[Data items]
########################################

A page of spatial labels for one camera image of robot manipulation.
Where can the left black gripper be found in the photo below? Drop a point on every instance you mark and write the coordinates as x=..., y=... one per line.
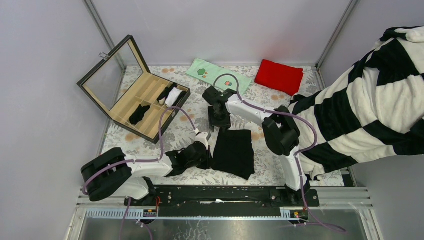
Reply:
x=208, y=160

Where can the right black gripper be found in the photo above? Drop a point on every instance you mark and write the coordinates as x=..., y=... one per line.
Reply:
x=225, y=124

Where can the black garment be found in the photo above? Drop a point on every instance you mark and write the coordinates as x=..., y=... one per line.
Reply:
x=233, y=153

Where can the black underwear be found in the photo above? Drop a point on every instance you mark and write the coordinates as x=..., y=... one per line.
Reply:
x=139, y=113

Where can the black wooden compartment box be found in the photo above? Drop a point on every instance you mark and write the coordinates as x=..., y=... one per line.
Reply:
x=122, y=81

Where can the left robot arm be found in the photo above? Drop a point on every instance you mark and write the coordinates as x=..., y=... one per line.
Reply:
x=116, y=174

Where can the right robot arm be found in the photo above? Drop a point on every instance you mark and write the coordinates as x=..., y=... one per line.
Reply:
x=280, y=130

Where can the light green printed cloth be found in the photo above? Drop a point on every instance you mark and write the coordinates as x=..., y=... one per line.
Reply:
x=220, y=77

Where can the white rolled cloth in box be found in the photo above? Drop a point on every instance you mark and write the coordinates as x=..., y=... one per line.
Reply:
x=172, y=97

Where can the black rolled sock in box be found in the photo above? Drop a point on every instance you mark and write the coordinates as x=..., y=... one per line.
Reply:
x=165, y=93

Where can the red folded cloth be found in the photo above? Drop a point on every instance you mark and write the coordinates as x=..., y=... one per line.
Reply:
x=279, y=77

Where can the black white checkered blanket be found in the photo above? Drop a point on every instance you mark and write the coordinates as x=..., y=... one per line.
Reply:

########################################

YOUR GOAL: What lines of the preceding data include the string "gripper"? Pull them out.

ANSWER TO THE EXERCISE:
Where can the left black gripper be found in the photo below? Drop a point on every instance you mark and write the coordinates as x=..., y=... one per line.
Where can the right black gripper be found in the photo above? Drop a point on every instance you mark and write the coordinates as x=..., y=... one per line.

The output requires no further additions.